*** Block opens ***

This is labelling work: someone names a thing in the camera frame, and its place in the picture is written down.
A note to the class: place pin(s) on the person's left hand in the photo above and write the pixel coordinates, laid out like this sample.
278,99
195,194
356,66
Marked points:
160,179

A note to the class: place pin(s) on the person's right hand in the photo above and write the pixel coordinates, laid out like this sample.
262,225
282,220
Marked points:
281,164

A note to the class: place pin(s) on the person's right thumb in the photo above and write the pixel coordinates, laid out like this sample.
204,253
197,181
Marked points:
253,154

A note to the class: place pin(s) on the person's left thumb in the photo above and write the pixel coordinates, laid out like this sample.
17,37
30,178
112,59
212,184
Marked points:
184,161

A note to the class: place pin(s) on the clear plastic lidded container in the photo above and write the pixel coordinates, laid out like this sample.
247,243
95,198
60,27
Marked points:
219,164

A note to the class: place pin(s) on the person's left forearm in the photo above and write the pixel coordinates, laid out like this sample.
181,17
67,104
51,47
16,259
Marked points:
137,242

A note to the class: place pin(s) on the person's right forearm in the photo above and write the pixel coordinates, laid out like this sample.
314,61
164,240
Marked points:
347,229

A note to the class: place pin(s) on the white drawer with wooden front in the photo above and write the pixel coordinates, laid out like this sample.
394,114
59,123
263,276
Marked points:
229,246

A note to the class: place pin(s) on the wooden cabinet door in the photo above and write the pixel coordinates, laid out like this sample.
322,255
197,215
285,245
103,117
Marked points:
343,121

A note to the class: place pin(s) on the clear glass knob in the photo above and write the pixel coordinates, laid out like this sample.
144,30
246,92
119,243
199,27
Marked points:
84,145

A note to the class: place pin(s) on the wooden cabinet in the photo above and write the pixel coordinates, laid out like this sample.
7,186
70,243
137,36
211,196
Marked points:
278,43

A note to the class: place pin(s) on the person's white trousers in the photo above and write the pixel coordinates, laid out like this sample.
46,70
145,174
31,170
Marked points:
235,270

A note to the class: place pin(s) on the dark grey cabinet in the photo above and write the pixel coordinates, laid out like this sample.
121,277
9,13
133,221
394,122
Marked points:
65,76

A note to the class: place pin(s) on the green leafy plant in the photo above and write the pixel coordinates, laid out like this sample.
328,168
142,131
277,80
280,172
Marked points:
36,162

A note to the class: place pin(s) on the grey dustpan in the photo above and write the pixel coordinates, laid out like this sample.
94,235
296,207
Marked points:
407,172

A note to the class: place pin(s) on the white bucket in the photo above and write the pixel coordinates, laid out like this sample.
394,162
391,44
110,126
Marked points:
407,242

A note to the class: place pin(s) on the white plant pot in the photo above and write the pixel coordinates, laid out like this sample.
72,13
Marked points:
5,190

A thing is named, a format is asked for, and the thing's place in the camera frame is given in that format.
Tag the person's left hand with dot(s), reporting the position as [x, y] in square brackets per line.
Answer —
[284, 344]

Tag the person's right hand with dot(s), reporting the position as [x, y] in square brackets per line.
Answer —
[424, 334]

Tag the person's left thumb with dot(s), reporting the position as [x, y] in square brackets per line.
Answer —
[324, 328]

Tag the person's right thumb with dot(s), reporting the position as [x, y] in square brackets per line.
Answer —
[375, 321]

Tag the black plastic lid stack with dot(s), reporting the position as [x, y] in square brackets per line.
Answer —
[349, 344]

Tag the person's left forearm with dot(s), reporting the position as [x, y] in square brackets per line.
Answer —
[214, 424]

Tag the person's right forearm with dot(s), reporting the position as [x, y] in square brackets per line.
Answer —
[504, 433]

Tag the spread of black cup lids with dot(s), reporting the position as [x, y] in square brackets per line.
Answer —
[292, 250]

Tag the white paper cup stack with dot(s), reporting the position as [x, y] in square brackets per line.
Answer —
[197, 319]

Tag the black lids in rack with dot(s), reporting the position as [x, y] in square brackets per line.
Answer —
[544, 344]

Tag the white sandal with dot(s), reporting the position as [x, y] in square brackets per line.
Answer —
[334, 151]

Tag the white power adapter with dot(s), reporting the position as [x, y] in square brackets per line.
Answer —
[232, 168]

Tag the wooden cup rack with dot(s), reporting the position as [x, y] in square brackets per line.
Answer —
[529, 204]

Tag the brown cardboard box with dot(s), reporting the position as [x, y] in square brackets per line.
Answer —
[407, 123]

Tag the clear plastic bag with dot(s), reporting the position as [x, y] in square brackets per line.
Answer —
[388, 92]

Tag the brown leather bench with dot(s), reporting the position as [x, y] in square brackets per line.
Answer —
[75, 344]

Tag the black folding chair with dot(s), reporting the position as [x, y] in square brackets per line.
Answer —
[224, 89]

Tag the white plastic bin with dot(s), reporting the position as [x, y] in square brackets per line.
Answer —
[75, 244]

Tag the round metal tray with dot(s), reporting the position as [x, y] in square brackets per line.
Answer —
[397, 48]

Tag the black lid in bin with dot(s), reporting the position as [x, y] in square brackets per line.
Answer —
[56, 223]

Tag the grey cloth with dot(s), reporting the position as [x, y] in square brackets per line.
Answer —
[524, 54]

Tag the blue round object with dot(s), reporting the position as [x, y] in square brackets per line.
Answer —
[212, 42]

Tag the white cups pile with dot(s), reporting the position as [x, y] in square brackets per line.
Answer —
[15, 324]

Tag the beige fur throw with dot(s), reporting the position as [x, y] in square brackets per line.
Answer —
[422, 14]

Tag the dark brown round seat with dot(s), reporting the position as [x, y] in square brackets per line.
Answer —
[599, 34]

*** Block closes ***

• Your instructions:
Counting only lines above that contain the string "hand", report how many there are and write nothing further.

• Output for this exercise:
4